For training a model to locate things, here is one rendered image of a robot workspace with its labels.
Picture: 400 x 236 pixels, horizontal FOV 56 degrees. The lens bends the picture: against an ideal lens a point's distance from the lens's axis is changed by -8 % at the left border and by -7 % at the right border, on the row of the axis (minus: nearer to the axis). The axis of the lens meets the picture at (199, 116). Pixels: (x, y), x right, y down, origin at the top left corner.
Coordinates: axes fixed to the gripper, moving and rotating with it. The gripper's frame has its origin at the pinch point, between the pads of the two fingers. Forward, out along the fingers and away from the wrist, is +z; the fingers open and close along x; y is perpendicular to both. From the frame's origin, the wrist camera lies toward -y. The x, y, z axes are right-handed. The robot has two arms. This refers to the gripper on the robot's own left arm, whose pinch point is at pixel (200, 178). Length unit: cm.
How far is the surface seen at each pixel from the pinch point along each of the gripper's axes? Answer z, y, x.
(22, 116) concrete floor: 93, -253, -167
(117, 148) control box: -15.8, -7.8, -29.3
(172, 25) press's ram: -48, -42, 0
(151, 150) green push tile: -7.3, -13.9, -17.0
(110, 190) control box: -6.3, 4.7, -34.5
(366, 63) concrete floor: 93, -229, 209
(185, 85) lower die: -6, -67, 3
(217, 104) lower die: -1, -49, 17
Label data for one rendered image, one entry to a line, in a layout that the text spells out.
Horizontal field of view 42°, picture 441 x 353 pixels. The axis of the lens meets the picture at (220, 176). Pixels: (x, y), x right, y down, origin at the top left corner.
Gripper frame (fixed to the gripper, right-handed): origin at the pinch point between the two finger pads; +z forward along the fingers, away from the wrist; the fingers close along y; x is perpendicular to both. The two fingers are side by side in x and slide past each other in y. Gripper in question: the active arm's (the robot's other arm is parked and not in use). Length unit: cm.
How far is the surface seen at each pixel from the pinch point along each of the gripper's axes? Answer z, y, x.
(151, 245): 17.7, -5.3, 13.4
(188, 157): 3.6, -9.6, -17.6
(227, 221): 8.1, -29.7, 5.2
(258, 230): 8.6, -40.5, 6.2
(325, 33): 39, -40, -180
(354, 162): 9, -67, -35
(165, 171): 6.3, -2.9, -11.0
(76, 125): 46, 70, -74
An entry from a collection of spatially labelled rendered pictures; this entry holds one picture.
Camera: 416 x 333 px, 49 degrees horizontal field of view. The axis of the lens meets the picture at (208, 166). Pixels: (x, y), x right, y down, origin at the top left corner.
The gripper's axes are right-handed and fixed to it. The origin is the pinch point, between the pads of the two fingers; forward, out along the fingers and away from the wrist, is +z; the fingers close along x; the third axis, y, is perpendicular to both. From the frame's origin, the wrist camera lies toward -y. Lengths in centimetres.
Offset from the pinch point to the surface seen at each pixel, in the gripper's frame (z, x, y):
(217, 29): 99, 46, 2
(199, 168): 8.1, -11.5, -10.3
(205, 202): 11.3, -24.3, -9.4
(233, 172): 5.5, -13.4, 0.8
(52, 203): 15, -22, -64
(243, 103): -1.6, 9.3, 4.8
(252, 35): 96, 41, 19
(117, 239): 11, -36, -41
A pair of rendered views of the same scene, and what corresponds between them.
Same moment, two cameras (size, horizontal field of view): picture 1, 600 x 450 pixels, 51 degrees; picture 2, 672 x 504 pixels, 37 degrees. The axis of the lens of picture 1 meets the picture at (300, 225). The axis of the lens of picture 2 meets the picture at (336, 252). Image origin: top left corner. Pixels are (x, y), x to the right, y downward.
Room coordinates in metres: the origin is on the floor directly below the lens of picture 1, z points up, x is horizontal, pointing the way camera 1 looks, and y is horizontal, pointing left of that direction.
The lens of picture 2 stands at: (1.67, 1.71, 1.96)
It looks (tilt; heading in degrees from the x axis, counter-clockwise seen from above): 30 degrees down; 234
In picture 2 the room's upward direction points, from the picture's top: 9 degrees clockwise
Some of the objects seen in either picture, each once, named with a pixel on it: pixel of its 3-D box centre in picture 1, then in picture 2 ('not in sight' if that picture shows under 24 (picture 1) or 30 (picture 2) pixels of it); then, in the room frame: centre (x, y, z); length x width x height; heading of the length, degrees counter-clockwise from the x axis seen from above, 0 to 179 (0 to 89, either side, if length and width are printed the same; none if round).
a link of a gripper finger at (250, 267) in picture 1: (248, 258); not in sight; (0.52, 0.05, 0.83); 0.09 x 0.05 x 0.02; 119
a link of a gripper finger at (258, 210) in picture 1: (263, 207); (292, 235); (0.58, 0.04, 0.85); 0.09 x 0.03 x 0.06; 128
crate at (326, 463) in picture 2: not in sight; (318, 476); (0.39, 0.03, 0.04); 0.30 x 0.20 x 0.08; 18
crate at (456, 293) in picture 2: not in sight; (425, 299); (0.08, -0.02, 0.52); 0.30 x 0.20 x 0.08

════════════════

§ Prompt:
From first line to last, transcribe the material exactly.

§ Your solution:
For training a model to locate things, here is one rendered image of a robot workspace with its labels.
Picture: 400 x 236 pixels, horizontal FOV 56 degrees. The lens bends the picture: against an ideal lens a point's distance from the lens's axis is changed by -8 % at the left border and by -7 % at the right border, on the row of the axis (minus: nearer to the axis). The axis of the lens meets the picture at (199, 116). Pixels: (x, y), x right, y down, origin at the top left corner.
Coordinates: axes fixed to the gripper, moving and rotating with it. The gripper's frame has its origin at the pinch point, between the pads of the two fingers. Forward, out along the fingers and away from the wrist, is +z; the fingers open and close along x; y is perpendicular to both. From the frame's origin, the wrist camera lies toward -y. The x, y, z axes are right-handed. The robot has two arms. This refers to the gripper on the robot's own left arm, whose pinch point is at pixel (200, 178). Length unit: cm.
How far is the surface seen at each pixel from the pinch point along each of the gripper's axes? Answer z, y, x.
(22, 116) concrete floor: 93, -253, -167
(117, 148) control box: -15.8, -7.8, -29.3
(172, 25) press's ram: -48, -42, 0
(151, 150) green push tile: -7.3, -13.9, -17.0
(110, 190) control box: -6.3, 4.7, -34.5
(366, 63) concrete floor: 93, -229, 209
(185, 85) lower die: -6, -67, 3
(217, 104) lower die: -1, -49, 17
Label data for one rendered image, one entry to a line, in a layout that the text spells out.
Horizontal field of view 42°, picture 441 x 353 pixels. The axis of the lens meets the picture at (220, 176). Pixels: (x, y), x right, y down, origin at the top left corner.
Gripper frame (fixed to the gripper, right-handed): origin at the pinch point between the two finger pads; +z forward along the fingers, away from the wrist; the fingers close along y; x is perpendicular to both. The two fingers are side by side in x and slide past each other in y. Gripper in question: the active arm's (the robot's other arm is parked and not in use). Length unit: cm.
How far is the surface seen at each pixel from the pinch point along each of the gripper's axes? Answer z, y, x.
(151, 245): 17.7, -5.3, 13.4
(188, 157): 3.6, -9.6, -17.6
(227, 221): 8.1, -29.7, 5.2
(258, 230): 8.6, -40.5, 6.2
(325, 33): 39, -40, -180
(354, 162): 9, -67, -35
(165, 171): 6.3, -2.9, -11.0
(76, 125): 46, 70, -74
An entry from a collection of spatially labelled rendered pictures; this entry holds one picture.
Camera: 416 x 333 px, 49 degrees horizontal field of view. The axis of the lens meets the picture at (208, 166). Pixels: (x, y), x right, y down, origin at the top left corner.
The gripper's axes are right-handed and fixed to it. The origin is the pinch point, between the pads of the two fingers; forward, out along the fingers and away from the wrist, is +z; the fingers close along x; the third axis, y, is perpendicular to both. From the frame's origin, the wrist camera lies toward -y. Lengths in centimetres.
Offset from the pinch point to the surface seen at each pixel, in the gripper's frame (z, x, y):
(217, 29): 99, 46, 2
(199, 168): 8.1, -11.5, -10.3
(205, 202): 11.3, -24.3, -9.4
(233, 172): 5.5, -13.4, 0.8
(52, 203): 15, -22, -64
(243, 103): -1.6, 9.3, 4.8
(252, 35): 96, 41, 19
(117, 239): 11, -36, -41
A pair of rendered views of the same scene, and what corresponds between them.
Same moment, two cameras (size, horizontal field of view): picture 1, 600 x 450 pixels, 51 degrees; picture 2, 672 x 504 pixels, 37 degrees. The axis of the lens of picture 1 meets the picture at (300, 225). The axis of the lens of picture 2 meets the picture at (336, 252). Image origin: top left corner. Pixels are (x, y), x to the right, y downward.
Room coordinates in metres: the origin is on the floor directly below the lens of picture 1, z points up, x is horizontal, pointing the way camera 1 looks, and y is horizontal, pointing left of that direction.
The lens of picture 2 stands at: (1.67, 1.71, 1.96)
It looks (tilt; heading in degrees from the x axis, counter-clockwise seen from above): 30 degrees down; 234
In picture 2 the room's upward direction points, from the picture's top: 9 degrees clockwise
Some of the objects seen in either picture, each once, named with a pixel on it: pixel of its 3-D box centre in picture 1, then in picture 2 ('not in sight' if that picture shows under 24 (picture 1) or 30 (picture 2) pixels of it); then, in the room frame: centre (x, y, z); length x width x height; heading of the length, degrees counter-clockwise from the x axis seen from above, 0 to 179 (0 to 89, either side, if length and width are printed the same; none if round).
a link of a gripper finger at (250, 267) in picture 1: (248, 258); not in sight; (0.52, 0.05, 0.83); 0.09 x 0.05 x 0.02; 119
a link of a gripper finger at (258, 210) in picture 1: (263, 207); (292, 235); (0.58, 0.04, 0.85); 0.09 x 0.03 x 0.06; 128
crate at (326, 463) in picture 2: not in sight; (318, 476); (0.39, 0.03, 0.04); 0.30 x 0.20 x 0.08; 18
crate at (456, 293) in picture 2: not in sight; (425, 299); (0.08, -0.02, 0.52); 0.30 x 0.20 x 0.08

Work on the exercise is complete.